Familie

Sonderfonds “Hilfen für Eltern mit Kleinkindern”

Antrag für die Sitzung der Bezirksverwaltung am 27. April 2006:
Die zahlreichen in der Öffentlichkeit bekannt gewordenen Fälle der Vernachlässigung und Misshandlung von Kleinkindern haben zu der nunmehr allgemein akzeptierten Erkenntnis geführt, dass sich die Stadt Hamburg stärker um ihre Kinder kümmern muss. Die Auswertung der Arbeit der Allgemeinen Sozialen Dienste hat unter anderem ergeben, dass Kinder im Alter von 0 bis 6 Jahren am wenigsten vom vorhandenen Hilfesystem erreicht werden.

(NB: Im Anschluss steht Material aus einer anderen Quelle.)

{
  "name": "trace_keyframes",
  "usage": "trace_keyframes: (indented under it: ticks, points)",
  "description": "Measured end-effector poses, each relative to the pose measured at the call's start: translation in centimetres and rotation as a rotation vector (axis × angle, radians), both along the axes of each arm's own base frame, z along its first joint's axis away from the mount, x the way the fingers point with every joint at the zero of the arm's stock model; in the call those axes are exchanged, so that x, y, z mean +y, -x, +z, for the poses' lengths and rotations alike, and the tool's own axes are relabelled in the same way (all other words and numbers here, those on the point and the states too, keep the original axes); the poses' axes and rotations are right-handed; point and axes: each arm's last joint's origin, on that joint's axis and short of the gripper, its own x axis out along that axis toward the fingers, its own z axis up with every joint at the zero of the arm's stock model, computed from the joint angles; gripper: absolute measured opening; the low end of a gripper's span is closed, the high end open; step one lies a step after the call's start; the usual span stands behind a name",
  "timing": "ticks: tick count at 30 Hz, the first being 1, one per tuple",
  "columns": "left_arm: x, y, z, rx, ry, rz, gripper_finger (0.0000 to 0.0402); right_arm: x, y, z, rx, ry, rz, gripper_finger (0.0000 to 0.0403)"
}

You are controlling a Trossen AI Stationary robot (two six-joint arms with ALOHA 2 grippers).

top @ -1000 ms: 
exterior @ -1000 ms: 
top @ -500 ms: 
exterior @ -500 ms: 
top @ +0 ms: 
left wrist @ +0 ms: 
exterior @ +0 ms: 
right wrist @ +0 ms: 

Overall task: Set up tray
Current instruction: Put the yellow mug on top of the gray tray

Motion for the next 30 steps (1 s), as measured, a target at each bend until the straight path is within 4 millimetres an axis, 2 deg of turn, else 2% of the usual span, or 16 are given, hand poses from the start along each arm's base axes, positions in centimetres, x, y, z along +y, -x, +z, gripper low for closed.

Die von der Bürgerschaft geforderte Verbindlichkeit der Vorsorgeuntersuchungen ist ein erster Schritt, um Vernachlässigungen oder Misshandlungen zu erkennen. Damit Kinderärzte dabei aber zu Partnern der Jugendhilfe werden, müssen sie auf geeignete Hilfsangebote verweisen können. Dasselbe gilt für Frauenärzte in der Schwangerschaftsvorsorge bzw. Hebammen in der Betreuung von Müttern und Kindern nach der Geburt, wenn sie Problemlagen begegnen, die eine weitergehende Unterstützung erfordern. In den Bezirken gibt es geeignete
Konzepte zur Unterstützung von Schwangeren und Eltern mit Kleinkindern. Die Angebote sind aber in keiner Weise flächendeckend vorhanden und zurzeit nicht ausreichend finanzierbar.

Vor diesem Hintergrund möge die Bezirksversammlung beschließen:

Der Bezirksamtsleiter wird gebeten sich bei Senat und Bürgerschaft dafür einzusetzen, dass ein Sonderfonds „Hilfen für Eltern mit Kleinkindern“ in Höhe von 7 Millionen Euro jährlich eingerichtet wird, damit die Bezirke das Versprechen des Ersten Bürgermeisters, Hamburg werde sich in Zukunft besser um seine Kinder kümmern, einlösen und alle erforderlichen
Hilfen im oben genannten Sinne finanzieren können.